Primera División
- Season: 1999–2000
- Dates: August 7, 1999 – July 17, 2000
- Champions: Apertura: River Plate (30th. title); Clausura: River Plate (31st. title);
- Promoted: Instituto (C) Chacarita Juniors
- 2000 Copa Libertadores: Rosario Central San Lorenzo
- 1999 Copa Conmebol: Talleres (C)
- 2000 Copa Mercosur: Boca Juniors River Plate Independiente San Lorenzo Rosario Central Vélez Sársfield
- 2001 Copa Libertadores: River Plate San Lorenzo Rosario Central Vélez Sársfield
- Matches: 380

= 1999–2000 Argentine Primera División =

109th season of top-tier football league in Argentina

The 1999–2000 Argentine Primera División was the 109th season of top-flight football in Argentina. The season ran from August 7, 1999 to July 17, 2000. Instituto de Córdoba (champion of 1998–99 Primera B Nacional) and Chacarita Juniors (winner of "Torneo Reducido" after beating Juventud Antoniana in a two-legged series) were promoted from Primera B Nacional.

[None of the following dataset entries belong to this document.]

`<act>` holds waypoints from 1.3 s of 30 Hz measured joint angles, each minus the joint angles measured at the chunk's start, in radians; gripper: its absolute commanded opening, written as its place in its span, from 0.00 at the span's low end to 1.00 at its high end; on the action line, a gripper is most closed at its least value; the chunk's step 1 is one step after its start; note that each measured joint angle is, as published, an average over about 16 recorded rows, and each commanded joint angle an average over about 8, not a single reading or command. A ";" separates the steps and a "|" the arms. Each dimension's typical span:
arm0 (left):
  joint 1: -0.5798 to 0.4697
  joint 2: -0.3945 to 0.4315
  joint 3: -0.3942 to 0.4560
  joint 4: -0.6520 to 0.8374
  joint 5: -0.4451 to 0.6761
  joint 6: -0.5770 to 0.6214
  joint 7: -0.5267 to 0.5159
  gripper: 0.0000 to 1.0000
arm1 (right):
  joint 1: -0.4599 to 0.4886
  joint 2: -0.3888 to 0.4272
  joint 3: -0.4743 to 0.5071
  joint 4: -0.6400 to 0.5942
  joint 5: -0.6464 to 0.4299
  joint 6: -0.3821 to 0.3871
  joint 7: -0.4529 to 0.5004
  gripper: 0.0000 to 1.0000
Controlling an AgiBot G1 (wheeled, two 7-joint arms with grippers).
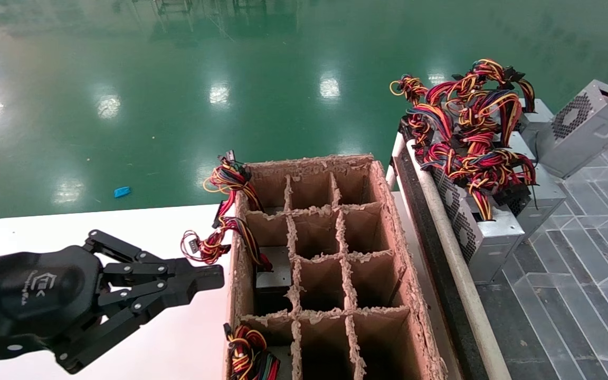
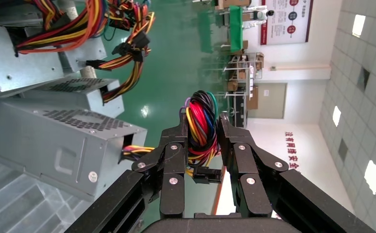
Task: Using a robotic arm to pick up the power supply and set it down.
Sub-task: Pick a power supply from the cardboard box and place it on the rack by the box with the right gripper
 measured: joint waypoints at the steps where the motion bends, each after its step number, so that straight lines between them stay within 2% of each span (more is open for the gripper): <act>1: 0.000 0.000 0.000 0.000 0.000 0.000 0.000 0.00 | -0.001 -0.003 -0.001 -0.005 0.000 0.002 -0.002 0.00; 15: 0.000 0.000 0.000 0.000 0.000 0.000 0.000 0.00 | 0.038 -0.095 -0.026 -0.139 0.031 0.012 -0.087 0.00; 27: 0.000 0.000 0.000 0.000 0.000 0.000 0.000 0.00 | 0.136 -0.196 -0.051 -0.352 0.037 0.043 -0.228 0.00; 39: 0.000 0.000 0.000 0.000 0.000 0.000 0.000 0.00 | 0.223 -0.245 -0.052 -0.550 0.047 0.069 -0.361 0.00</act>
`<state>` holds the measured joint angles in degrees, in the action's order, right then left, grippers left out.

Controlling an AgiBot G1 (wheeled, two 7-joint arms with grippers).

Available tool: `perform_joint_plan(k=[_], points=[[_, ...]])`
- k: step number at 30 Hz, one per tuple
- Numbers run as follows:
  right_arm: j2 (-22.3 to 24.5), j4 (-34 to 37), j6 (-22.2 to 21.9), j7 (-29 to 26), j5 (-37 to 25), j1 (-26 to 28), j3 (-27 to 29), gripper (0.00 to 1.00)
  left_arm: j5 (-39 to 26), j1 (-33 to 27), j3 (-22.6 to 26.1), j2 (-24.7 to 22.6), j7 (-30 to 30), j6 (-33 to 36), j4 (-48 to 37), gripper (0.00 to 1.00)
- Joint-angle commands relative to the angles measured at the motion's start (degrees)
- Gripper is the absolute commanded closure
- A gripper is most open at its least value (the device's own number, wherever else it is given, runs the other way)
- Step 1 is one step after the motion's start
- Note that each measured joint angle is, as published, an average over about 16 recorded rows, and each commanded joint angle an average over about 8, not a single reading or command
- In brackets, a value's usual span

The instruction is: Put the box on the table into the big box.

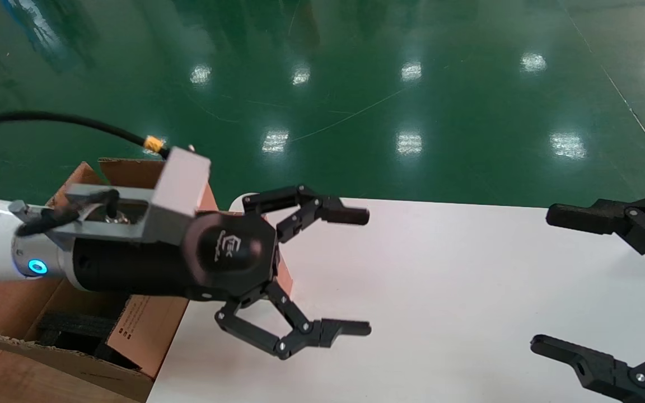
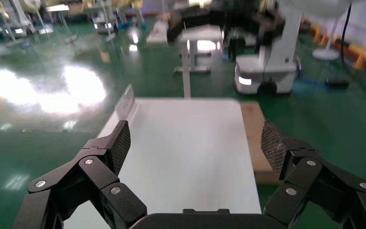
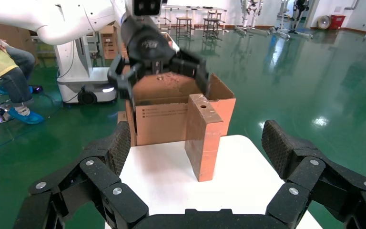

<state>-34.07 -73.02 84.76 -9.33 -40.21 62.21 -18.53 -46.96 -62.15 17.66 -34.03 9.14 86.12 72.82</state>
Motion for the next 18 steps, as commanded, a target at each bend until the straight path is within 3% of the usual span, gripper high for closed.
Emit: perform_joint_plan(k=[1,18], points=[[0.0,0.0,0.0,0.0,0.0,0.0,0.0,0.00,-1.3,-0.2,0.4,0.3,-0.4,0.2,0.3,0.00],[0.0,0.0,0.0,0.0,0.0,0.0,0.0,0.00,-19.4,-6.4,4.4,3.2,-10.7,0.4,-14.2,0.00]])
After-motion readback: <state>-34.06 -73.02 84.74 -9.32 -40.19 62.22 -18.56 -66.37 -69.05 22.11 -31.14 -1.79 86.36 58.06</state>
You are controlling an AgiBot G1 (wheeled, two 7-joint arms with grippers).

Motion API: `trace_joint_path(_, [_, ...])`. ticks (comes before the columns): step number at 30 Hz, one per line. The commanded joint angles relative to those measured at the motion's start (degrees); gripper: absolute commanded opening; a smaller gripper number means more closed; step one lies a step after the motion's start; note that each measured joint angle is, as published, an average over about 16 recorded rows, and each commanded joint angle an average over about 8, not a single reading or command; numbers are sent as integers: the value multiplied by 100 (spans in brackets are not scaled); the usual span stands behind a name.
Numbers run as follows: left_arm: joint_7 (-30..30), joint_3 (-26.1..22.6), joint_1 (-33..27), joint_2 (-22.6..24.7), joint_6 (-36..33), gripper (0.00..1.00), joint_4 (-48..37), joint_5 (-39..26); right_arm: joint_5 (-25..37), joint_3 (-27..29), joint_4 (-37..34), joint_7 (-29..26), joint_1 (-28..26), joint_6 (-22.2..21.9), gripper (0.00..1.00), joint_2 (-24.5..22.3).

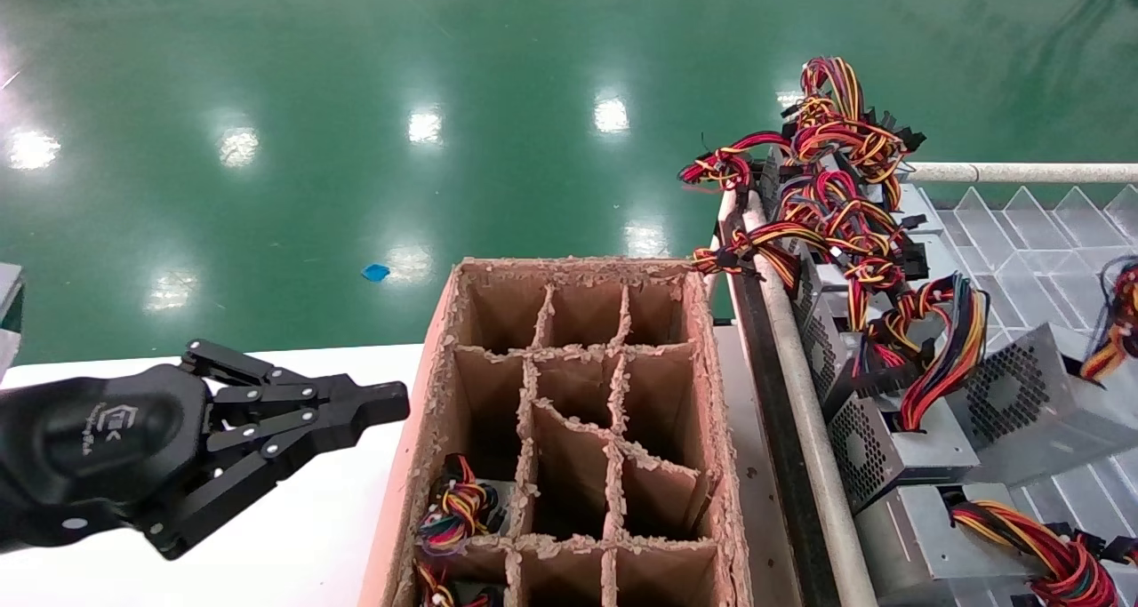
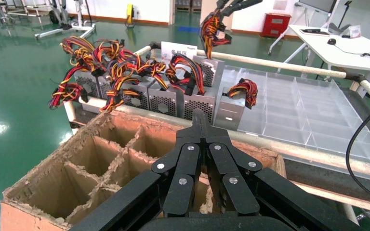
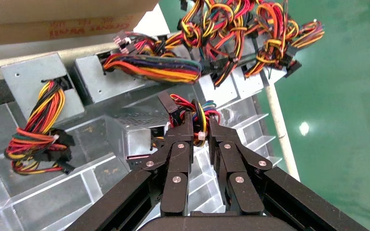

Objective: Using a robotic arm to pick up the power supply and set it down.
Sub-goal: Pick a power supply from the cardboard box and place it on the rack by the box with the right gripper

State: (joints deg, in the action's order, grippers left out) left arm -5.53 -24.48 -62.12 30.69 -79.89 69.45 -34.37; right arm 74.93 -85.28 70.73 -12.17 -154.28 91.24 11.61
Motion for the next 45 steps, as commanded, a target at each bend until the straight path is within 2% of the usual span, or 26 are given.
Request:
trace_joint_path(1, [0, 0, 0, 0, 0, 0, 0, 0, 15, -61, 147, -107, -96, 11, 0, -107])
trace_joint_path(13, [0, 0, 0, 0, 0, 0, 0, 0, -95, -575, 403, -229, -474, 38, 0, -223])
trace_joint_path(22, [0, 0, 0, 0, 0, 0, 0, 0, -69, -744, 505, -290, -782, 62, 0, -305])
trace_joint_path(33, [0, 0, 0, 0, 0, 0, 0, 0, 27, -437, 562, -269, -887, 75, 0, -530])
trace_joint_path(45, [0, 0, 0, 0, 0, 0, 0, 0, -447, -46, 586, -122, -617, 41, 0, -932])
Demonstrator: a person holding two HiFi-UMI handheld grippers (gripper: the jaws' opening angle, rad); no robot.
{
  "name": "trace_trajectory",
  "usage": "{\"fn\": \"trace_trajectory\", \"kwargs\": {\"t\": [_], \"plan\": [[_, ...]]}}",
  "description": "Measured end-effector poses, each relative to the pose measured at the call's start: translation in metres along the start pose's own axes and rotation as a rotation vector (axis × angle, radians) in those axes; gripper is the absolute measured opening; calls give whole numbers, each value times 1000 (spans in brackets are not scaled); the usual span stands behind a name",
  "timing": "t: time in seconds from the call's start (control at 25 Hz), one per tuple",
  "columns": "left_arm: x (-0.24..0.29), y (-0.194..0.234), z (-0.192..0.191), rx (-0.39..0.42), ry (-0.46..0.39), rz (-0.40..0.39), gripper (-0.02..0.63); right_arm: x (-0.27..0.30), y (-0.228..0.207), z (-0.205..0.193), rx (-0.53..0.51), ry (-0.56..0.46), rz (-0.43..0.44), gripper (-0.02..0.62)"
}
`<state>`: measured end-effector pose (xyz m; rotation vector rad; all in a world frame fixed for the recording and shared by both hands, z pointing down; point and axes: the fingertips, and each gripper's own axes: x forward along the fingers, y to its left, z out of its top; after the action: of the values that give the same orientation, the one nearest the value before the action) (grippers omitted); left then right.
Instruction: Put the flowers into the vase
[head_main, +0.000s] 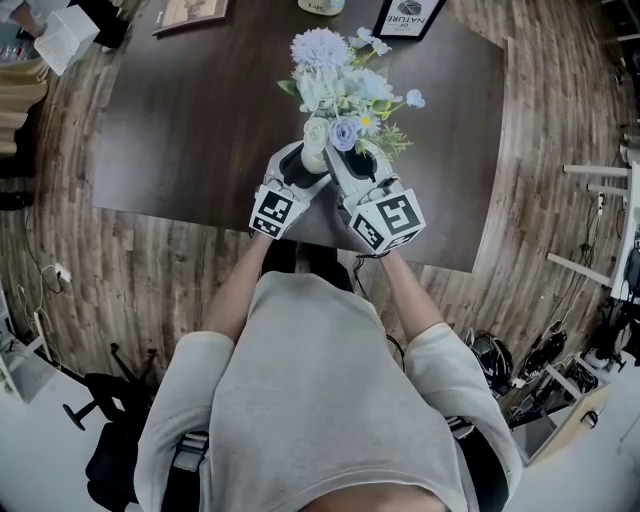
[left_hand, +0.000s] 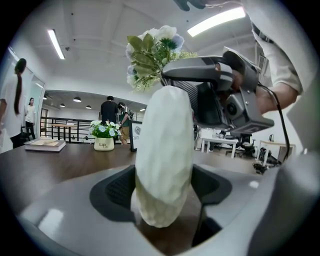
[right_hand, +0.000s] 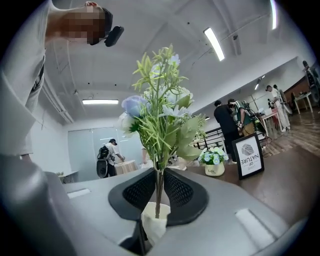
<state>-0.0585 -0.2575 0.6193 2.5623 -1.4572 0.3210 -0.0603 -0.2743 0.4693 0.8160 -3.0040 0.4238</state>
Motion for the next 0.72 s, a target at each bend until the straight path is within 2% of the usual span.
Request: {"fn": "trace_trajectory", "kwargs": {"t": [0.2,0.48,0.6,0.72], "plan": [[-1,-1,-1,2,1,0,345,-14,9,-11,-70,15,-18,61],[-1,2,-1,0,1,-1,344,-19,15,-35,-170,96,-57,73],[1,1,0,0,1,0,344,-20,19,-48,-184,150,-41,219],[2,0,0,-1,0,2,344,-23,15,-60,-162,173,-75,254]]}}
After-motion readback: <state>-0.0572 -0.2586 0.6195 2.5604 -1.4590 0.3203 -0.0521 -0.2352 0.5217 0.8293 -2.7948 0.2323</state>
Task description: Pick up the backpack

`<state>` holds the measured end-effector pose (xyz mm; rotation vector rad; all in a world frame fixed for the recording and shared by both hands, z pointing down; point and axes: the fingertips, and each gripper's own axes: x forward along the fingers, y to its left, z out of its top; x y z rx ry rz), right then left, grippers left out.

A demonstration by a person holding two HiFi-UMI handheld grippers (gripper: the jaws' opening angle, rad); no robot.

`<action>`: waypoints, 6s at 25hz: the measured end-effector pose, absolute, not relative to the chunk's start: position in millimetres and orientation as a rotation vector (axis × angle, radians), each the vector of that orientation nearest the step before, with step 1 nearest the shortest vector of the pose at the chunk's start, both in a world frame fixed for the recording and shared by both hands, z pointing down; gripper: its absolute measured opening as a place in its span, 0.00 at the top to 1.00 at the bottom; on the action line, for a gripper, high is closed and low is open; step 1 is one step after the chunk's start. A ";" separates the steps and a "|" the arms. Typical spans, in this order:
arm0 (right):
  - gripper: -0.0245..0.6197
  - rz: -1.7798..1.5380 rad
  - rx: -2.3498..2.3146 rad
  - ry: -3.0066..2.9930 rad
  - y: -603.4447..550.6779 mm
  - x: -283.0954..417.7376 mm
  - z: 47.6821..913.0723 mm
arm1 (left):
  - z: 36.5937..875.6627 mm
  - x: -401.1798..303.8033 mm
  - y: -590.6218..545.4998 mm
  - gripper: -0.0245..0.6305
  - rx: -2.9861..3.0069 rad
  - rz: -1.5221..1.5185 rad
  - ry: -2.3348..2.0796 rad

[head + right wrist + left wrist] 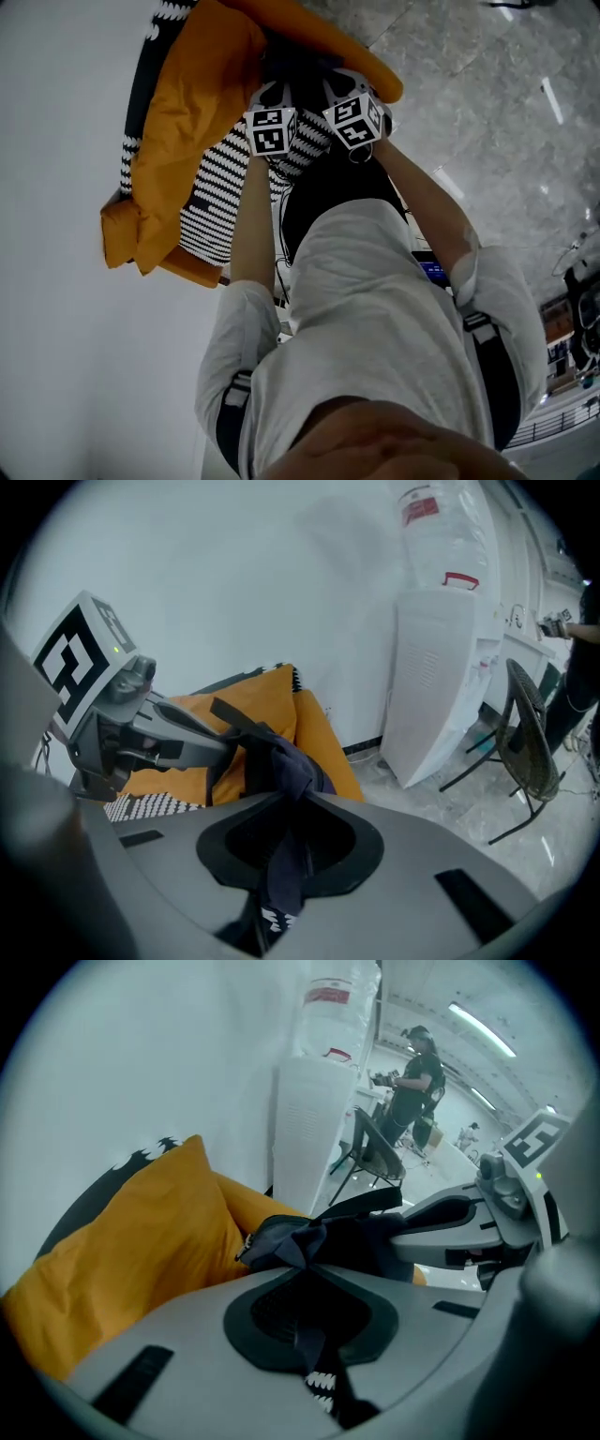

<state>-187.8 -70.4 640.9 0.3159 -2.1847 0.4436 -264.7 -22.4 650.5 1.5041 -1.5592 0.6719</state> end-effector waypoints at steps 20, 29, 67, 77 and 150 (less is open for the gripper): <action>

As Conmebol extended the number of 2000 Copa Libertadores clubs from 23 to 34, four Argentine clubs were eligible to play the tournament. As Boca Juniors and River Plate had already qualified, Rosario Central and San Lorenzo (2nd and 4th respectively) earned their right to play the Copa Libertadores. On the other hand, Talleres de Córdoba replaced Gimnasia y Esgrima to play the 1999 Copa Conmebol after the club from La Plata declined to participate.

At the end of Torneo Clausura, the best five placed teams earned right to play the 2001 Copa Libertadores while six participants of 2000 Copa Mercosur were eligible by similar system.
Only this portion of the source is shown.